==== DATA TO EXAMINE ====

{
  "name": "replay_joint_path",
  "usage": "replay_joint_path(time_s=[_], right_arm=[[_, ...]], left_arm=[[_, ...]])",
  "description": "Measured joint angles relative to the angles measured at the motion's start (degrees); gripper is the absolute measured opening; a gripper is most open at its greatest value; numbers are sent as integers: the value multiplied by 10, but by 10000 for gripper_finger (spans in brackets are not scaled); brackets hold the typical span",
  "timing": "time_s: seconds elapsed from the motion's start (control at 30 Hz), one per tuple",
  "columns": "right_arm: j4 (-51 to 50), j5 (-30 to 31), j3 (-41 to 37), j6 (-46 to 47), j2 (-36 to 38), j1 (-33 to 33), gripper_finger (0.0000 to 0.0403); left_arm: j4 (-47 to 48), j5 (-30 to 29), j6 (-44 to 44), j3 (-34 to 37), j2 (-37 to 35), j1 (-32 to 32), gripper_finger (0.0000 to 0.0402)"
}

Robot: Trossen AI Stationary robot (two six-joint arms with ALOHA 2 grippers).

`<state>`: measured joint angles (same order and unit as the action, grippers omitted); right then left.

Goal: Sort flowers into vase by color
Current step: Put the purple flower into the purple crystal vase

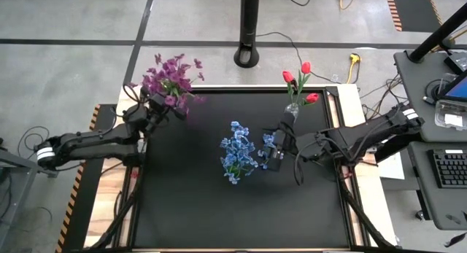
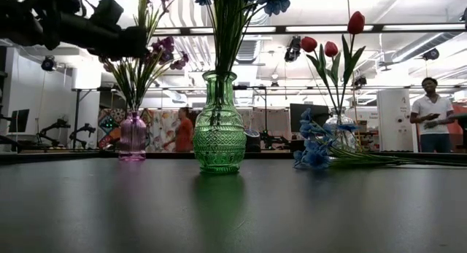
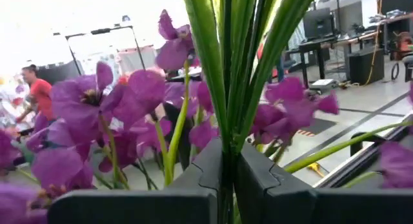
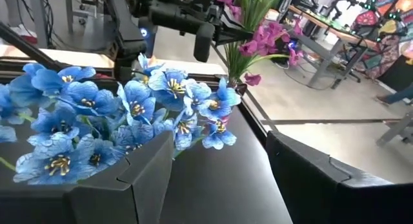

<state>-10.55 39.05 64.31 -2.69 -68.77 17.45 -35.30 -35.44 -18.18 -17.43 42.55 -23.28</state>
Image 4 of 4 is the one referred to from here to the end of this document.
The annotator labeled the person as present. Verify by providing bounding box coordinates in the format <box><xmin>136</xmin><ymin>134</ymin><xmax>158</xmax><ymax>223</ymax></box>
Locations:
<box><xmin>375</xmin><ymin>83</ymin><xmax>413</xmax><ymax>106</ymax></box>

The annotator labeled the blue artificial flower bouquet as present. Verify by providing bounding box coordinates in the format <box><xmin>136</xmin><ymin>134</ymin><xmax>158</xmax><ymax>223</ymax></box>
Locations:
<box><xmin>0</xmin><ymin>57</ymin><xmax>279</xmax><ymax>134</ymax></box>

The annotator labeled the colourful patterned cloth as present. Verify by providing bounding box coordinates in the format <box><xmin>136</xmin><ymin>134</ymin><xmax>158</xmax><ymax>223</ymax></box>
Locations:
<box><xmin>350</xmin><ymin>0</ymin><xmax>413</xmax><ymax>81</ymax></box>

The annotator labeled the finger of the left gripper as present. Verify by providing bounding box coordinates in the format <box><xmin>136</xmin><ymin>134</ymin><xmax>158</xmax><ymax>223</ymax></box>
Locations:
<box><xmin>214</xmin><ymin>19</ymin><xmax>254</xmax><ymax>46</ymax></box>

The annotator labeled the workstation table with robots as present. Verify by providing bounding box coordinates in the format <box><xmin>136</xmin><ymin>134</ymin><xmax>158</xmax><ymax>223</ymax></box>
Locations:
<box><xmin>287</xmin><ymin>4</ymin><xmax>372</xmax><ymax>90</ymax></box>

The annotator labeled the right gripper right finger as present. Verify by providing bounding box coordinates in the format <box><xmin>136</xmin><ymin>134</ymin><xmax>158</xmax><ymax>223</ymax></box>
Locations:
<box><xmin>266</xmin><ymin>130</ymin><xmax>413</xmax><ymax>224</ymax></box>

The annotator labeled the black diagonal frame strut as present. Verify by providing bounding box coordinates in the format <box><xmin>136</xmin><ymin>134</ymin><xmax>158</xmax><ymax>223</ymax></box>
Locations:
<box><xmin>0</xmin><ymin>21</ymin><xmax>64</xmax><ymax>72</ymax></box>

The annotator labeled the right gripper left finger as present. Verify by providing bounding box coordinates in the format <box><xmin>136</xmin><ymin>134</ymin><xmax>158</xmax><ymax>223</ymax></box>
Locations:
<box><xmin>0</xmin><ymin>130</ymin><xmax>175</xmax><ymax>224</ymax></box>

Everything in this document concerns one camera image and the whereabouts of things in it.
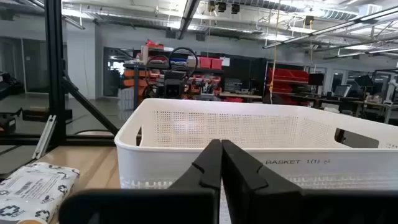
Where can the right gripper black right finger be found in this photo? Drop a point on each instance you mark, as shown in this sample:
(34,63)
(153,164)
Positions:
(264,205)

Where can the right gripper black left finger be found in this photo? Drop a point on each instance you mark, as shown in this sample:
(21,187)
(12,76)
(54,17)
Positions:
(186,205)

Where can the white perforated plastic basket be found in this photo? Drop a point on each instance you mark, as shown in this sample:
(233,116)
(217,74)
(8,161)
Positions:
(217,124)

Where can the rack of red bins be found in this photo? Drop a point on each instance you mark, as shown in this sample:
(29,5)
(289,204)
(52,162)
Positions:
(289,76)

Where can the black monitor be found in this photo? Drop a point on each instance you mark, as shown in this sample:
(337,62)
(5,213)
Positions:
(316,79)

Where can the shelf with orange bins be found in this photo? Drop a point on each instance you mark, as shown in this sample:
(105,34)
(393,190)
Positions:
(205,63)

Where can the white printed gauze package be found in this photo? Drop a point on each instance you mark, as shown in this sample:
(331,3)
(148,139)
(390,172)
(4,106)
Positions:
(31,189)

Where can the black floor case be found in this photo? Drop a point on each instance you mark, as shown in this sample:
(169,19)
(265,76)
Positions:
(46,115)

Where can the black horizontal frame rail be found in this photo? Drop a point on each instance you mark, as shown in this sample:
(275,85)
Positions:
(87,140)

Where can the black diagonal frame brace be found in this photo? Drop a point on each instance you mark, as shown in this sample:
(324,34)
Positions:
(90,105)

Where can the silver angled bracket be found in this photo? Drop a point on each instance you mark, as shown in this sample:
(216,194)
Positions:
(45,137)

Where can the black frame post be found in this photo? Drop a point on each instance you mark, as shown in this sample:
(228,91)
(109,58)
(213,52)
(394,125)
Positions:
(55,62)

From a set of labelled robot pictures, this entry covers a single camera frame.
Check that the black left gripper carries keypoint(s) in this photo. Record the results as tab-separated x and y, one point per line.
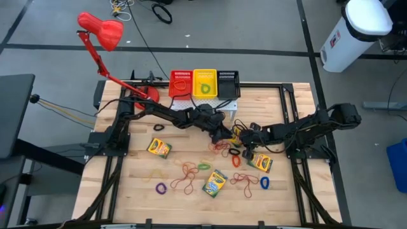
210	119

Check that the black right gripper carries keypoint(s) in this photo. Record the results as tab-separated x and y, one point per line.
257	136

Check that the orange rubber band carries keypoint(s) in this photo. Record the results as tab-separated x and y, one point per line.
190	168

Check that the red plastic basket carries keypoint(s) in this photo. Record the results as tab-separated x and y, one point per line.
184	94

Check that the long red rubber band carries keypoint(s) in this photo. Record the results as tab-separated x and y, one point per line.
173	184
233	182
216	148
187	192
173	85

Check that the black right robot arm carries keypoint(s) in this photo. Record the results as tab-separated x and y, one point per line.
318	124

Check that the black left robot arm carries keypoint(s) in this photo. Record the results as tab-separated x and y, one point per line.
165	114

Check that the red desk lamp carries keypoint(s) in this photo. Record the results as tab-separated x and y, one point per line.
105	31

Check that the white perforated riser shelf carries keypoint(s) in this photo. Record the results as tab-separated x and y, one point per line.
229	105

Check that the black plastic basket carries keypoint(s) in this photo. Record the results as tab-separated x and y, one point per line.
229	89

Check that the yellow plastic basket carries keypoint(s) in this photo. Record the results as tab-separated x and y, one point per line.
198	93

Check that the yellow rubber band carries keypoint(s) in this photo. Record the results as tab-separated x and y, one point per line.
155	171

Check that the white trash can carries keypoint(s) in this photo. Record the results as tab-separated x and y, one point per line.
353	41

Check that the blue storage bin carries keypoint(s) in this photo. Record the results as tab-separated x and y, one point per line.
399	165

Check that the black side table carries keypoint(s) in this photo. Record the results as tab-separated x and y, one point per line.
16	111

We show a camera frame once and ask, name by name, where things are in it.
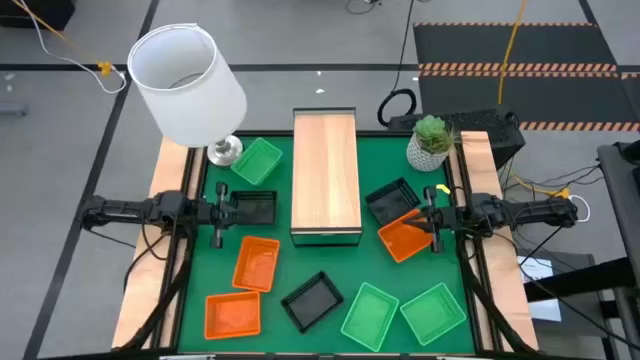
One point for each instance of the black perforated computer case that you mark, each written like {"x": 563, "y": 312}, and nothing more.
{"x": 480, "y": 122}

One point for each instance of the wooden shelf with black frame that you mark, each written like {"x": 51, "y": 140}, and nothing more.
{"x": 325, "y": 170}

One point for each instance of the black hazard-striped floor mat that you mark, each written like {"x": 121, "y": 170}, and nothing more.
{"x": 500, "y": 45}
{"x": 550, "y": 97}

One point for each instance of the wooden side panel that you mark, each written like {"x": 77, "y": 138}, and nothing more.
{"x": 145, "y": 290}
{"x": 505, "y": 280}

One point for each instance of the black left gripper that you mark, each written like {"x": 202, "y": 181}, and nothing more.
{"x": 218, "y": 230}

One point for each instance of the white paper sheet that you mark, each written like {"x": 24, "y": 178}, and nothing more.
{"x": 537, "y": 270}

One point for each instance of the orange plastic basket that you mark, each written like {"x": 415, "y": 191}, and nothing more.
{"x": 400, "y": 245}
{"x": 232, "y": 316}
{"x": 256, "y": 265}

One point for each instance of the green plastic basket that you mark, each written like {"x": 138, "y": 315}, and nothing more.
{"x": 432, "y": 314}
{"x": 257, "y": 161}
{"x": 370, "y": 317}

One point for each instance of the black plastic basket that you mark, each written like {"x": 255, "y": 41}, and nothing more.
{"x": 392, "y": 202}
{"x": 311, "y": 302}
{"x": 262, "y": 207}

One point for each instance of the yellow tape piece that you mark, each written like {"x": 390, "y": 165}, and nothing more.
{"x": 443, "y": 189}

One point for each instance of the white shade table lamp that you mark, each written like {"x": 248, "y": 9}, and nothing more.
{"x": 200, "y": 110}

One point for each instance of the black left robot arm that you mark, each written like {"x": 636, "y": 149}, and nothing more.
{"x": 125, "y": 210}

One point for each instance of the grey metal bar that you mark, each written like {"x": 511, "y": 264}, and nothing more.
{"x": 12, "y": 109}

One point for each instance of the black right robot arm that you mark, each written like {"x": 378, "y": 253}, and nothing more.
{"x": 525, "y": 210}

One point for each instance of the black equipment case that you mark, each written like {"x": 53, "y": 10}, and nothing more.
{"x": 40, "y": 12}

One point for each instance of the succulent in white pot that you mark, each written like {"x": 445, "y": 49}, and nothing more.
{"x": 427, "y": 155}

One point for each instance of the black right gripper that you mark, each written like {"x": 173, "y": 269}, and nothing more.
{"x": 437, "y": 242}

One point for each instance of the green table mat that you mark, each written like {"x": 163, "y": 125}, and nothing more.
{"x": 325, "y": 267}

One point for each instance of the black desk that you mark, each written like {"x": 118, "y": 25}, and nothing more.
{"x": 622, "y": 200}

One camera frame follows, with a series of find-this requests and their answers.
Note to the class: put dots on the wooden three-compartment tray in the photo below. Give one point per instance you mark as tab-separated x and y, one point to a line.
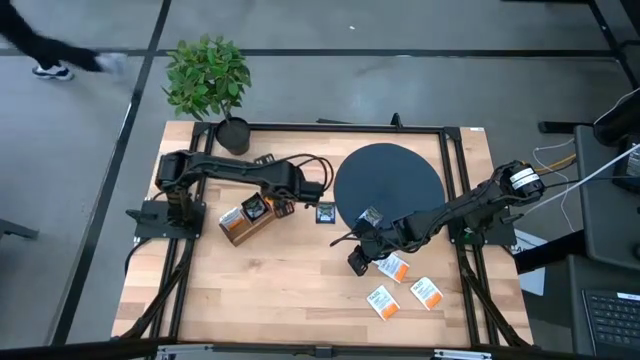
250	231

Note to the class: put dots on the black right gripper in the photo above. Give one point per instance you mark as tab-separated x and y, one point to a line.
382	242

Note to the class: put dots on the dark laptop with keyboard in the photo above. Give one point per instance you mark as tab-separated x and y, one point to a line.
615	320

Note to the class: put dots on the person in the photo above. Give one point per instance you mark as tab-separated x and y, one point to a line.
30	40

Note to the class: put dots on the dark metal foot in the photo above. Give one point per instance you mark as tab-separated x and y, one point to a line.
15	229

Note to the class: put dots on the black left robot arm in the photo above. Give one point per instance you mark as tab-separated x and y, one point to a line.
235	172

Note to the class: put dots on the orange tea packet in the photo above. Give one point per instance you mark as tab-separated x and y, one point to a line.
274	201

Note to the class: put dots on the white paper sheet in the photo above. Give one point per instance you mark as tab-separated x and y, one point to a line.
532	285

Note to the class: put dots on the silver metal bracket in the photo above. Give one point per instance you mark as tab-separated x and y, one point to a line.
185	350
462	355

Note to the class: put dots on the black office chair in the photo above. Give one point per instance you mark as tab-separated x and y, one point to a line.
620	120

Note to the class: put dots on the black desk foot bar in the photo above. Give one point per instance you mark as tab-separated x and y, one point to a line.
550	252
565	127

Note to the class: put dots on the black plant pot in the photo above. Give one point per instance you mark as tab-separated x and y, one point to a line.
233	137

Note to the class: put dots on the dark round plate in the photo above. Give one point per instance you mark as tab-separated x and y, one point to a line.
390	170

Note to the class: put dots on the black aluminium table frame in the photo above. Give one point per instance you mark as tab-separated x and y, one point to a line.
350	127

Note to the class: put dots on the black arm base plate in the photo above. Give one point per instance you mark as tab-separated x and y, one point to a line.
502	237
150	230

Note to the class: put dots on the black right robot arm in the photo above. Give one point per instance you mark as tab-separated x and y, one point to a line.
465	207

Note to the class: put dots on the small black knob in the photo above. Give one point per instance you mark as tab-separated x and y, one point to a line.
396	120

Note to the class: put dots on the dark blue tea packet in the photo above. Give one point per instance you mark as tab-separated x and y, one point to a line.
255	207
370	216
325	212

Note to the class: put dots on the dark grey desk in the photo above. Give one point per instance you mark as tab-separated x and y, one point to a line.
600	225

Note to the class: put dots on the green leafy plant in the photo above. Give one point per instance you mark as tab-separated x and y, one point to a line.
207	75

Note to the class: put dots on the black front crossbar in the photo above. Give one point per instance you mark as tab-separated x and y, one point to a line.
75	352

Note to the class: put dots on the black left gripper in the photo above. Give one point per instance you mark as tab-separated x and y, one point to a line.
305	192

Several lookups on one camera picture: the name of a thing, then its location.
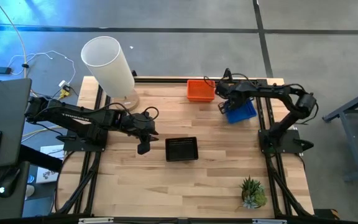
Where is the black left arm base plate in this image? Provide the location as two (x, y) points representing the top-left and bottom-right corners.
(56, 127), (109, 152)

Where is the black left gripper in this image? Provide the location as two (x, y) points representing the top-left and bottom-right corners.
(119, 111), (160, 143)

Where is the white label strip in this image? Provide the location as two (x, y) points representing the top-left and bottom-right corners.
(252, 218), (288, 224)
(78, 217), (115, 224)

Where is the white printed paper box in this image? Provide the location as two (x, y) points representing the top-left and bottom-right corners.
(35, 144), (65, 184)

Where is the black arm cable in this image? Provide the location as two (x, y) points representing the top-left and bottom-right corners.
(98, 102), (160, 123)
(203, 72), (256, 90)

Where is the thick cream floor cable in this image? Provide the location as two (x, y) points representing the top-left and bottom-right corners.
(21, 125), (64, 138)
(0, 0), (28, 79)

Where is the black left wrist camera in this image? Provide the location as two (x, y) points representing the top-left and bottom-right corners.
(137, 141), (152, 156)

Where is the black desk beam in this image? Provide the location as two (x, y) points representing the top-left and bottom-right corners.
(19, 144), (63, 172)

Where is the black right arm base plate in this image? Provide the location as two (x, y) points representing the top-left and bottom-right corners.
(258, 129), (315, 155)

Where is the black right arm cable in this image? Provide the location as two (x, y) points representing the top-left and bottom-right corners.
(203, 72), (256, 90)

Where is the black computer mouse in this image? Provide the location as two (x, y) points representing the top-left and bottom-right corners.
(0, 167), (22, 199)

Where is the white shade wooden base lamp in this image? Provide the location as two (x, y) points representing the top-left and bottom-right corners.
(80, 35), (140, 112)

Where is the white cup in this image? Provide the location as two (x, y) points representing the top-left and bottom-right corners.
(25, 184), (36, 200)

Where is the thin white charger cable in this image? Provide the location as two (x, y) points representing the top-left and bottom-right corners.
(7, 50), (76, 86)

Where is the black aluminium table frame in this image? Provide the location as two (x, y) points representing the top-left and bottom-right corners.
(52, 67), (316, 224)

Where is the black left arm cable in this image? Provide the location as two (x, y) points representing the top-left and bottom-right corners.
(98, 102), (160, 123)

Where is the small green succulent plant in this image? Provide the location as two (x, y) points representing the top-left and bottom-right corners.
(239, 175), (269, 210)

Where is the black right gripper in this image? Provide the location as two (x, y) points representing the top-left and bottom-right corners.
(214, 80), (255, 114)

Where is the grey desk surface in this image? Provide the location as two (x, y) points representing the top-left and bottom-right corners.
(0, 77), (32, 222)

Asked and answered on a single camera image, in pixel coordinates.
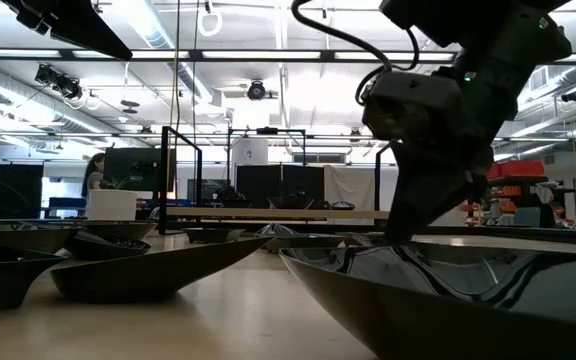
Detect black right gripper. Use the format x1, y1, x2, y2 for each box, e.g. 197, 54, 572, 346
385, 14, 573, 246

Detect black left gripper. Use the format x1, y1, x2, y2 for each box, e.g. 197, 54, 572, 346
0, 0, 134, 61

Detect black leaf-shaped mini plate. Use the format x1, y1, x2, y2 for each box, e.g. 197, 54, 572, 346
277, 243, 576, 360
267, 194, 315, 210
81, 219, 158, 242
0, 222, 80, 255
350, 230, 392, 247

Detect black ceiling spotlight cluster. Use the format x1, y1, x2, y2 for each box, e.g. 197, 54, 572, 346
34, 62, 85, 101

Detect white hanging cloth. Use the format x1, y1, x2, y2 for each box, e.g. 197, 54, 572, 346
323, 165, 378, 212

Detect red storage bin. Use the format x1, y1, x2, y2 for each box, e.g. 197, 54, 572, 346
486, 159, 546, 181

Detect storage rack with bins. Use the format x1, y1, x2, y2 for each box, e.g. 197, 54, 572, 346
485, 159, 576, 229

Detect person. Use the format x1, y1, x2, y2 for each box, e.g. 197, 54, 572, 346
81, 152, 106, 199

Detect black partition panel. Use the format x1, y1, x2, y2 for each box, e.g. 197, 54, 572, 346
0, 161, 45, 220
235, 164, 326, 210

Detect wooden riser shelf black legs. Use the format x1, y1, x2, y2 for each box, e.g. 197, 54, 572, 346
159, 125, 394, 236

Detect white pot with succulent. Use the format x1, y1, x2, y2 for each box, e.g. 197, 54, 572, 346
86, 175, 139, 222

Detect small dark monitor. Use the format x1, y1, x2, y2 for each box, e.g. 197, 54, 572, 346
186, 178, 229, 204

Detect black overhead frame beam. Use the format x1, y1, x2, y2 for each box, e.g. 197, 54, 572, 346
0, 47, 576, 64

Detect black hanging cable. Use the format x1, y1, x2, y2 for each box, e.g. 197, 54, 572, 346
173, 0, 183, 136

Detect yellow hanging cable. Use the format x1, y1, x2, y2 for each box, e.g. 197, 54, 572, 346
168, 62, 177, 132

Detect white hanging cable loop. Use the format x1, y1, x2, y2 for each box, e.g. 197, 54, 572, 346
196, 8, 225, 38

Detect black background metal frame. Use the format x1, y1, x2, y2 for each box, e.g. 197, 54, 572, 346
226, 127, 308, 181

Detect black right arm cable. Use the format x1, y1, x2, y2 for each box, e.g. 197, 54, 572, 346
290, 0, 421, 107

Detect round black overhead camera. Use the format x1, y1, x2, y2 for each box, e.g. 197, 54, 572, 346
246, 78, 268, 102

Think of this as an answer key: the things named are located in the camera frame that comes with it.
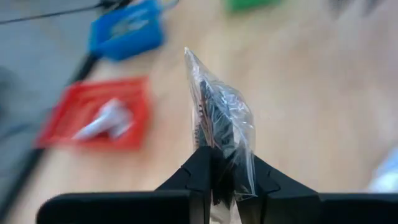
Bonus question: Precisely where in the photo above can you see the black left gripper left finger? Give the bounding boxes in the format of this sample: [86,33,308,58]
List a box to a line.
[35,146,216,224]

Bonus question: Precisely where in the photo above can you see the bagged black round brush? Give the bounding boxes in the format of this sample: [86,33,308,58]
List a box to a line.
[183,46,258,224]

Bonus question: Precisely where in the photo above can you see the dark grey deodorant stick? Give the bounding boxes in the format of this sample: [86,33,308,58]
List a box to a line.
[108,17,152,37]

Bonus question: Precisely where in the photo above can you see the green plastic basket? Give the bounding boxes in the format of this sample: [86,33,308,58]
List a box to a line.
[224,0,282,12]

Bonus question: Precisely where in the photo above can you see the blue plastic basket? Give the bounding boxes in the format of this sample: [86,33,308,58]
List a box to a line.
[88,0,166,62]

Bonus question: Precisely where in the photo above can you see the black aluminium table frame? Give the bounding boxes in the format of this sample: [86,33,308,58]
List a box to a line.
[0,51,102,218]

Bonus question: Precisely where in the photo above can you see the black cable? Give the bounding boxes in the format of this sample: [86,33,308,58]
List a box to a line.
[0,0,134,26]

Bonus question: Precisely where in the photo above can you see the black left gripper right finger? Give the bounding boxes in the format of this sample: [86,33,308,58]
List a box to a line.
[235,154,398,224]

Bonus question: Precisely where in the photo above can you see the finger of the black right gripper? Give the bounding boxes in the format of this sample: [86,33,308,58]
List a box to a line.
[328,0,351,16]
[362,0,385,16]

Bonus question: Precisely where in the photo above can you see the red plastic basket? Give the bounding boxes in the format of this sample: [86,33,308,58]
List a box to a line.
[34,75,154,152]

====

§ **WORK ITEM**:
Which lines of the data include the string "start"? Find them and copy each one.

§ **RESPONSE TO THIS TASK**:
  "description": "Measured joint angles relative to the angles measured at the motion's start (degrees); gripper is the absolute measured opening; a gripper is most open at its greatest value; numbers are sent as integers: the value multiplied by 10, but by 10000 for gripper_finger (spans in brackets are not scaled); brackets hold the typical span",
  "timing": "time_s: seconds elapsed from the motion's start (control at 30 Hz), one per tuple",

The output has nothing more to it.